Вскоре неизменный санитар Савельич угрюмо заскрипел:
— Чего?
— Ты, братец, проведи командиров в т о з д а н и е.
— В какое здание, зачем в здание… Я вот им, — Савельич показал на меня, — еще того раза все отдал. Нечего им делать там.
Руки санитара вполне отчетливо дрожали.
— Надо суеверия эти прекращать, — нахмурился Иван Егорович, снова усаживаясь в уютное кресло. — Сколько лет уже прошло!
Доктор повернулся к нам, поясняя:
— Там экспериментальное лечение применялось. Иногда не очень удачно… Так вот младший персонал, — он ткнул указательным пальцем в Савельича, — понавыдумывал невесть что! Ступай, братец, за халатами.
***
Мы шагнули в сырой каменный полумрак. Лестница, узкая и прямая, упиралась в замусоренный битым стеклом пролет, на середине которого лежало перевернутое инвалидное кресло. Хрунов принялся ворочать его, освобождая дорогу.
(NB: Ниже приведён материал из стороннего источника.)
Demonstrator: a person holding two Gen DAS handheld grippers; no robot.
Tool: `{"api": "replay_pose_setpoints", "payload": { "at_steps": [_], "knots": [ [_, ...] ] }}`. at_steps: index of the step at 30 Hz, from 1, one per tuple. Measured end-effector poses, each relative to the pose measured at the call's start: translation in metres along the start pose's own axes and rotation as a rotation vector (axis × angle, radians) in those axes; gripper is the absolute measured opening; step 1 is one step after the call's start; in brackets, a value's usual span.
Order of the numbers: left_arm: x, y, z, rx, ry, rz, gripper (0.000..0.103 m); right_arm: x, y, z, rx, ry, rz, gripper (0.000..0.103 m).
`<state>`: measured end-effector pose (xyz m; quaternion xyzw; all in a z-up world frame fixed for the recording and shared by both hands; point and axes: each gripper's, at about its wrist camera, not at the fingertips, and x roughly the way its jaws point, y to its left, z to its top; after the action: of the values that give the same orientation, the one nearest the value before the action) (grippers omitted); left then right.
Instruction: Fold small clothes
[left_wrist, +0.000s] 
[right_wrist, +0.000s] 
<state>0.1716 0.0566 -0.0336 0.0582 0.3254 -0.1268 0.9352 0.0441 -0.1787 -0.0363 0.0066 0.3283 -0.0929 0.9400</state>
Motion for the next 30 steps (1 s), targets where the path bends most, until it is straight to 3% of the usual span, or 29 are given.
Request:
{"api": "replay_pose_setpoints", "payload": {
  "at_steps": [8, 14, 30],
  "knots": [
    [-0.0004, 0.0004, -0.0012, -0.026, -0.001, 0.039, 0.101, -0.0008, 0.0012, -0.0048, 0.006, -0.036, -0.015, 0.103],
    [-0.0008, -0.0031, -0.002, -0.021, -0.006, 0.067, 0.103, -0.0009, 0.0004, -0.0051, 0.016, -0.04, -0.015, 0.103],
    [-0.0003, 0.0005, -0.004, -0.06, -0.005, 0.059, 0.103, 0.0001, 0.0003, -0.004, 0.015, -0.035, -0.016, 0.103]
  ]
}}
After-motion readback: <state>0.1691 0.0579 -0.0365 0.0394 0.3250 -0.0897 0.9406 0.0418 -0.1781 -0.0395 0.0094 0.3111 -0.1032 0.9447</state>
Я поднял голову, рассматривая потёки на стенах, и уловил краем глаза некое движение под потолком. Посыпались мелкие камешки, скользнула и поехала вниз треснувшая пополам деревяшка, а следом — из дыры в перекрытии — выполз и ринулся, целясь мне в висок, угловатый серый ком.
Я отскочил. Штукатурка, дрянь такая, обваливается.
Савельич вытер со лба испарину:
— Посижу немного…
Здоровый и крепкий мужик на наших глазах оплывал и таял, как воск. Поставив на пол фонарь, он долго шарил по карманам. Потом наклонился ко мне:
— На курево не богаты будете?
Прикурив, Хрунов съежился, бросив на нас затравленный взгляд:
— А Веденяпина, по какому поводу расследуют?
— За продуктовые карточки, — буркнул я первое, что пришло в голову.
Санитар вздрогнул, а Евграф, тут же «принял передачу»:
— Карточки, что при поступлении в больницу при нем были, куда дел?
Я поперхнулся дымом, а Хрунов сползал по стенке, защищаясь выставленным локтем.
Сознался санитар почти сразу. Рассказывая, он прикуривал одну и ту же папиросу от постоянно ломавшихся спичек.
— Художник, он раньше по пьяному делу, — Хрунов щёлкнул себя по горлу, — тут обретался. Дурно в этот раз вышло как-то: из общей перевели. Буйных, понимаешь ли, боялся. Ладно. Дали одиночку, мест много — живи. А только дичать он вдруг стал… Волосы свалянные, взгляд тухлый, в одеяло кутается. И рисунки кругом разбросаны жуткие. Ну, ты их видел… Короче, на меня он прыгнул, душить начал.